● Exercise goal
Note how many lines of the data below hold the word "brown", then give that number with no other text.

+++ Extracted records +++

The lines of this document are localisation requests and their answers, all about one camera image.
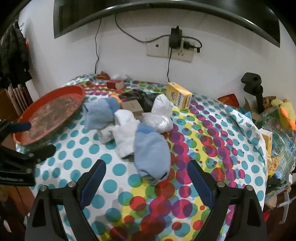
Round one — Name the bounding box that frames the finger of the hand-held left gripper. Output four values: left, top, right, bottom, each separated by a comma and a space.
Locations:
0, 121, 32, 139
0, 144, 56, 177

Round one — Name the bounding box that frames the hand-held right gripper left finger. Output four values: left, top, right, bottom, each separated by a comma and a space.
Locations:
24, 159, 107, 241

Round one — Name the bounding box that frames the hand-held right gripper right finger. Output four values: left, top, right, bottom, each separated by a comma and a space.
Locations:
187, 159, 269, 241

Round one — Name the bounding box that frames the round red tray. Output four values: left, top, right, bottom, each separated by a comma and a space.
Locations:
13, 85, 86, 152

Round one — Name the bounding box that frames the large light blue sock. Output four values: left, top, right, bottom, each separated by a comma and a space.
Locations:
134, 122, 171, 184

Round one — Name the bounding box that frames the long white sock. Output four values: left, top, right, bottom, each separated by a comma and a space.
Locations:
97, 109, 140, 160

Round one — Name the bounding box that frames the small light blue sock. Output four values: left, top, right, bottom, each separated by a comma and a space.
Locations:
83, 97, 121, 130

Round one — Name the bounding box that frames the wooden chair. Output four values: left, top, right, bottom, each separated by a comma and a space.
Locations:
0, 81, 33, 122

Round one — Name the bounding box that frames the colourful dotted tablecloth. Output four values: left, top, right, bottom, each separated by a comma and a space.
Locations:
15, 73, 267, 241

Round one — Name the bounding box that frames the dark hanging jacket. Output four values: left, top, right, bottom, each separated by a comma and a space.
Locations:
0, 22, 31, 88

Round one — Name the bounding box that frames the clear plastic bag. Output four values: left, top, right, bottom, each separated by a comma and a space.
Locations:
142, 112, 174, 133

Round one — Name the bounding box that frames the small yellow white box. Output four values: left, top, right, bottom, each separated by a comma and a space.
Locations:
260, 128, 274, 158

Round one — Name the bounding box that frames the small brown cardboard box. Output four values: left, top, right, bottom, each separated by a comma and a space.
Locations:
121, 100, 144, 118

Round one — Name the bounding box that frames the clear bag of clutter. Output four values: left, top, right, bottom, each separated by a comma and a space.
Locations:
258, 104, 296, 188

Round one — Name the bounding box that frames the brown cardboard piece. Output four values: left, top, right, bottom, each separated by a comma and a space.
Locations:
243, 96, 262, 123

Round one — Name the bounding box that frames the red packet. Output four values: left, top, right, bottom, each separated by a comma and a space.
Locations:
218, 93, 240, 107

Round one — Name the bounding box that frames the yellow carton box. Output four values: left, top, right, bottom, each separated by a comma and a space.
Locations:
166, 82, 193, 110

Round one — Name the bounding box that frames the dark red box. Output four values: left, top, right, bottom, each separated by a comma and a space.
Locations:
106, 80, 124, 90

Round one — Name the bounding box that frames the black plastic bag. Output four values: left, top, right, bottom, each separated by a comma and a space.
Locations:
118, 90, 162, 112

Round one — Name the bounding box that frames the yellow knitted toy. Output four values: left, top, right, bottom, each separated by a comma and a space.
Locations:
270, 98, 296, 131

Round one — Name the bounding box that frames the black clamp stand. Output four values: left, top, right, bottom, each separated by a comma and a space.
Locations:
240, 72, 265, 114

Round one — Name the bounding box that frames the black plug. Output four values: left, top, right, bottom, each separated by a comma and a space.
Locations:
183, 40, 202, 54

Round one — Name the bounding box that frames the black power adapter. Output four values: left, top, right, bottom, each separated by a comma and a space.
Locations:
170, 26, 184, 49

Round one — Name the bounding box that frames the black flat screen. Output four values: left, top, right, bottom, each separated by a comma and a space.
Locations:
53, 0, 281, 48

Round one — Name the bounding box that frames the thin black screen cable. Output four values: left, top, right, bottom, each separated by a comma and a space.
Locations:
94, 18, 102, 74

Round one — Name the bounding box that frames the black adapter output cable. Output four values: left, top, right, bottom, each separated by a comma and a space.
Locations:
166, 48, 173, 82

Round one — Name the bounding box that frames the black cable to adapter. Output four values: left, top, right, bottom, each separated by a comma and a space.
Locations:
115, 13, 171, 43

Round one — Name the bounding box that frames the white wall socket plate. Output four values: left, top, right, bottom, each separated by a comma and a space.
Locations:
146, 35, 193, 63

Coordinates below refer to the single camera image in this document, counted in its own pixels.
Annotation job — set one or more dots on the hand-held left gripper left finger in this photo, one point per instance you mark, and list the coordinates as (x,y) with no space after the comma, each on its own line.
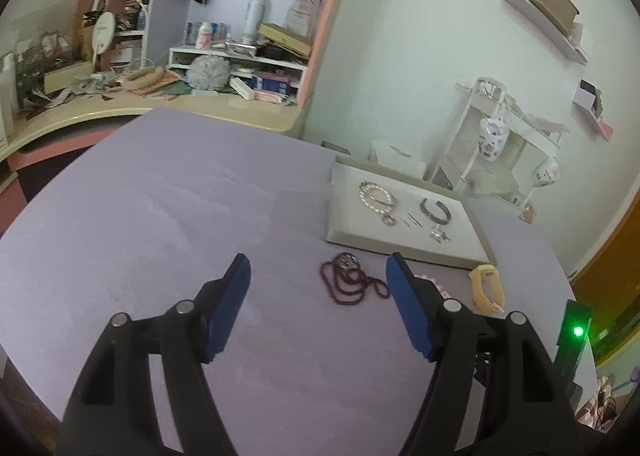
(230,311)

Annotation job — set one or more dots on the pink bag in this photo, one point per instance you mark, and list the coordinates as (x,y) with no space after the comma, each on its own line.
(526,213)

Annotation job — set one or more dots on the white spray bottle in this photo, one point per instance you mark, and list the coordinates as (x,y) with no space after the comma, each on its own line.
(252,15)

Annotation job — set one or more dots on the white hand mirror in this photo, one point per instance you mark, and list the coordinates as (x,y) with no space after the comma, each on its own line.
(104,33)

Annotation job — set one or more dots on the pink case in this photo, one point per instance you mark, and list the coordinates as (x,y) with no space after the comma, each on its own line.
(270,96)

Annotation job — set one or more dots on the orange wooden door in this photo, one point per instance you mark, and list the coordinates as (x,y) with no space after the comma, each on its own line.
(615,256)

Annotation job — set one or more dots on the white sticker cup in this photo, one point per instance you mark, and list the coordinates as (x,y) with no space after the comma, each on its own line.
(547,174)
(494,138)

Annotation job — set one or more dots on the silver cuff bangle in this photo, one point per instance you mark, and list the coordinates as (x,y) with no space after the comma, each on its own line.
(426,210)

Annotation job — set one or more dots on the purple tablecloth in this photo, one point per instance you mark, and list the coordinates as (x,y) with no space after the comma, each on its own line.
(150,216)

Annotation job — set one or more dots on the beige cardboard box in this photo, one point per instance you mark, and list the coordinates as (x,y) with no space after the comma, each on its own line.
(67,80)

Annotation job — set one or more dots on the white rolling cart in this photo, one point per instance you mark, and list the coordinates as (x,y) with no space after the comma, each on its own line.
(500,100)

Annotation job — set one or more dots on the small black box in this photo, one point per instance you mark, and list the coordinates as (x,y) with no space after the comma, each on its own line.
(589,87)

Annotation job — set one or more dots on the grey pompom ball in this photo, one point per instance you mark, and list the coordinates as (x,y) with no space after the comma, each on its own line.
(209,73)

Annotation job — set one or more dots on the long white wall shelf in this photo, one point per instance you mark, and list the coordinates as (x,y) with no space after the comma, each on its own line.
(520,3)

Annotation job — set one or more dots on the pink lotion bottle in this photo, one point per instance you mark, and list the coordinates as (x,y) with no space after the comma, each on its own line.
(204,35)

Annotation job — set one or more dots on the pink and white bookshelf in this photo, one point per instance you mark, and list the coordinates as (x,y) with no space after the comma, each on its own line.
(330,10)

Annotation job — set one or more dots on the white desk organizer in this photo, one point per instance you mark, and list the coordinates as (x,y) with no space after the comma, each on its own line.
(177,55)

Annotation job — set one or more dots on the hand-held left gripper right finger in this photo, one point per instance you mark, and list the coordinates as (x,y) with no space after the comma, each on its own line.
(407,306)

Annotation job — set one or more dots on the shallow grey cardboard tray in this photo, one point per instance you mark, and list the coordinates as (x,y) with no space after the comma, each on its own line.
(350,216)

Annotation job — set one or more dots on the beige desk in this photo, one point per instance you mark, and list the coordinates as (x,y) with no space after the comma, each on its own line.
(150,103)

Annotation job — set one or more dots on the small white wall shelf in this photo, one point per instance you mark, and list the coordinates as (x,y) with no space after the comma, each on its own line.
(595,118)

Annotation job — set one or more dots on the white paper bag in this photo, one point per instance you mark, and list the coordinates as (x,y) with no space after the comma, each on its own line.
(305,10)

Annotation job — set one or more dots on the blue box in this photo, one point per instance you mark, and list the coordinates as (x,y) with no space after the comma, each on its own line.
(270,82)

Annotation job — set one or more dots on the flat gold box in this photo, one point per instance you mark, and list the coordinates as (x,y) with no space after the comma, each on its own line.
(285,38)

+++

● Exercise solution
2